We have already noted that modern Bible readers must deal honestly with the differences between the cosmology of biblical times and the modern world. Beyond the pre-modern understandings of the physical universe, modern readers also face a challenge with respect to the presence of spirits, both good and evil, taken for granted in the biblical text. It was thought that they filled the air, constantly doing battle with one another and exerting influence on human beings. The Gospels record Jesus going about healing the sick and casting out demons, demonstrating thereby that he had power over the spirit world. And the apostles of the early church followed in Jesus’ footsteps.
In our modern, western context we are coming to understand the scientific causes that lie behind many illnesses. We have come to know that viruses and germs wreak havoc in our bodies but that modern medicine can often prevent and cure such diseases. So we have built up an entire medical system to deal with human maladies based on modern, scientific understandings that don’t even try to manipulate spirits of any kind. Most often we even presume that what was called demon possession in the Bible is, in fact, some form of mental disorder that can be treated with drugs.
Of course there are some Christians who do their best to hang on to a pre-modern worldview, insisting that all human sicknesses can be cured through spiritual warfare. For the most part, however, we pray for the sick and then take them to a medical doctor to get appropriate treatment. We also pray that medical staff will have wisdom in diagnosing and curing the illness in question. Occasionally we hear of someone being mysteriously cured of a disease by means of prayer. But, for the most part, westerners accept the fact that the healings and exorcisms recorded in the Bible simply validates the fact that God came to meet people within their pre-modern context – without being interested in offering any modern medical lessons. So we can be assured that God also comes to meet us within our western worldview without asking us to deny modern medical understandings.
Just as I was formulating these thoughts, the April 1 issue of the Canadian Mennonite arrived at our house. The lead article documents the story of Bogale Kebede of Ethiopia who was converted to Christ in prison in 1986 and almost immediately thereafter discovered that God was doing miracles through him. Once out of prison, his witness resulted in a people’s movement that depended on “power encounters” between the Holy Spirit and Satan. In short order the influence of witch doctors was decimated. Today the church he founded has about 19000 members and is growing by about 3000 persons a year.
So, just when I thought I had figured out why more miracles happened in biblical times than in my modern world, I was faced with this contemporary anomaly. One response would be to get Kebede to come to Canada to teach us something about spiritual warfare. That way we could catch up to what the Spirit was doing in biblical times and is doing now in Ethiopia. But then it struck me that perhaps this story simply illustrates once again that God comes to meet people where they are. The worldview of these mostly uneducated Ethiopians is very close to that depicted in biblical times. So, again, the fact that God comes to meet them where they are encourages us to believe that God will surely also come to meet us in our western world.

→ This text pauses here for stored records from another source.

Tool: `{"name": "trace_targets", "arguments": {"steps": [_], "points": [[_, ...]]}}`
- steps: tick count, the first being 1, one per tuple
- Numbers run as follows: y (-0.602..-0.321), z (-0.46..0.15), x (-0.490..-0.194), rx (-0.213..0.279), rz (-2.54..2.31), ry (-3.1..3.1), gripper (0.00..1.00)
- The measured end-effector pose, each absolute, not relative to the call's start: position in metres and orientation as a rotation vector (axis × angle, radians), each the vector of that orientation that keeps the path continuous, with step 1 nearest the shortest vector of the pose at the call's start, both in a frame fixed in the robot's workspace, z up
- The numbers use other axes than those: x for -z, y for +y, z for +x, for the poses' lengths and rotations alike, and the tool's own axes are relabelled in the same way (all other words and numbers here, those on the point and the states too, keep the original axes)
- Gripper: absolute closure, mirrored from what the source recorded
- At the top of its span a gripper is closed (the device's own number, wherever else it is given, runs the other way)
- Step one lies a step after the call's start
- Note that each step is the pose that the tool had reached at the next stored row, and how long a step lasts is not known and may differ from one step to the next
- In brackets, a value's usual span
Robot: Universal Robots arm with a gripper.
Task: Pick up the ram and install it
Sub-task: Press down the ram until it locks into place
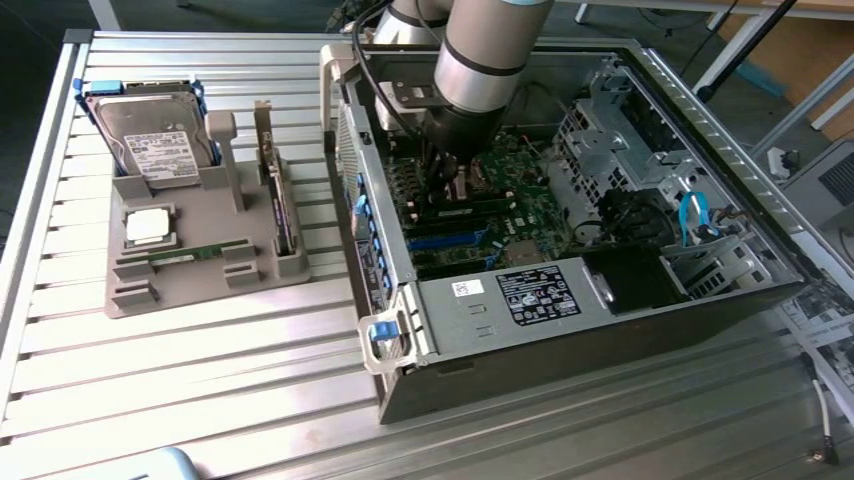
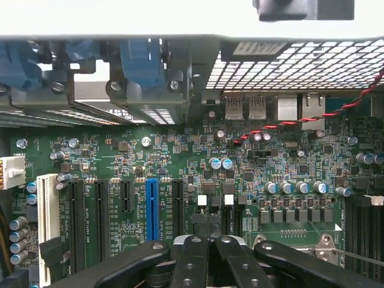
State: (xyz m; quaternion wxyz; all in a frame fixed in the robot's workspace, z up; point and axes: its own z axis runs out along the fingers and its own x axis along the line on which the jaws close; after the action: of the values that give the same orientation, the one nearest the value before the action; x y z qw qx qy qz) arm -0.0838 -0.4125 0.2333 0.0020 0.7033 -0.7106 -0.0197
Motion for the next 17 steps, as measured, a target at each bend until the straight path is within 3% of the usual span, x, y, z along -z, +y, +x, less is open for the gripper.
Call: {"name": "trace_targets", "arguments": {"steps": [17], "points": [[-0.4126, -0.0838, -0.2308, 0.062, 2.207, -2.230, 0.89]]}}
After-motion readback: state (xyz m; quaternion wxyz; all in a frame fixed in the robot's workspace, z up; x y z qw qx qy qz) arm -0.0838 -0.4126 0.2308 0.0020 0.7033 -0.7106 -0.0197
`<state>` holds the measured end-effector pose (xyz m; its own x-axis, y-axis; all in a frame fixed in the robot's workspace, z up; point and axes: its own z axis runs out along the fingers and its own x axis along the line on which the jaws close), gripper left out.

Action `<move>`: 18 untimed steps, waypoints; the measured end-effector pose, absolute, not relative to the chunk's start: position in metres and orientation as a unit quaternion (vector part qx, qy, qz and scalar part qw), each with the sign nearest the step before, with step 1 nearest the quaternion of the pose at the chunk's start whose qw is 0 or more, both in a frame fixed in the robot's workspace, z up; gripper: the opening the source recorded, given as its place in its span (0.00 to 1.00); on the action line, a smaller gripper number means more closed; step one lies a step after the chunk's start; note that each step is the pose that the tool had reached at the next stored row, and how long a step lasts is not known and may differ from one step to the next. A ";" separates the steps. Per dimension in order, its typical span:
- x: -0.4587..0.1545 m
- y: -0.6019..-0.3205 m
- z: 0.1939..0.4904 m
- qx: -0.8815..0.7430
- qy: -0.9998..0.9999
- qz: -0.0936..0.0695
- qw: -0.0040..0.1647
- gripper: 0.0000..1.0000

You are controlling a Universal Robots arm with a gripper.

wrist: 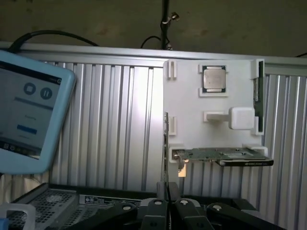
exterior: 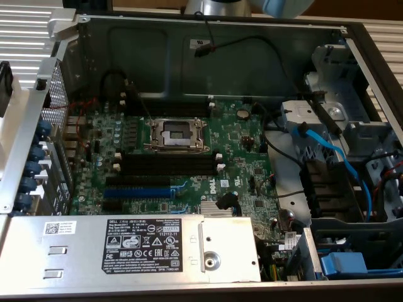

Presumably it will be in different ways, so the question remains whether we will take note of God’s presence or not.
Such differences in perspective and experience have often come into sharp focus when missionaries from the West have gone to non-western countries to proclaim the gospel. In his classic essay, “The Flaw of the Excluded Middle,” first published in 1982 in Missiology: An International Review, Paul G. Hiebert wrestles with this issue. He tells of his own frustration as a missionary in India not having an answer to new Christians who sought help for various life situations. They wanted specific tools to help prevent and cure sickness, ensure safe travel, safeguard crops, thwart robbery, etc. According to their world view, there are “… beings and forces that cannot be directly perceived but are thought to exist on this earth. These include spirits, ghosts, ancestors, demons, and earthly gods and goddesses who live in trees, rivers, hills and villages…also supernatural forces such as mana, planetary influences, evil eyes, and the powers of magic, sorcery and witchcraft.” Much of life within the context of such a worldview is taken up with relating to these differing “beings” in various ways to ensure best possible outcomes.
Hiebert notes that missionaries who accepted and worked within this pre-modern worldview had better success than those who tried to impose their own modern worldview. The latter, he says, actually aided the drift toward secularism on the mission field. Hiebert suggests that people of faith should accept God’s presence in the whole world even though that may be manifested in different ways in different times and places. He notes that the scientific advances in the 17th and 18th centuries served to create an “excluded middle”. Instead of being seen to be present in all of creation, God was pushed back to the heavenly realms while people were left alone to figure out how to live without immediate signs of God’s presence.
So Bible readers in the modern, western world should be careful not to create a middle ground from which God is excluded. Perhaps we will see God’s presence in different ways than those who lived, and now live, in a pre-modern world, but that doesn’t mean that God is not present. We will do well to take note of the fingerprint of God in whatever worldview we find ourselves in.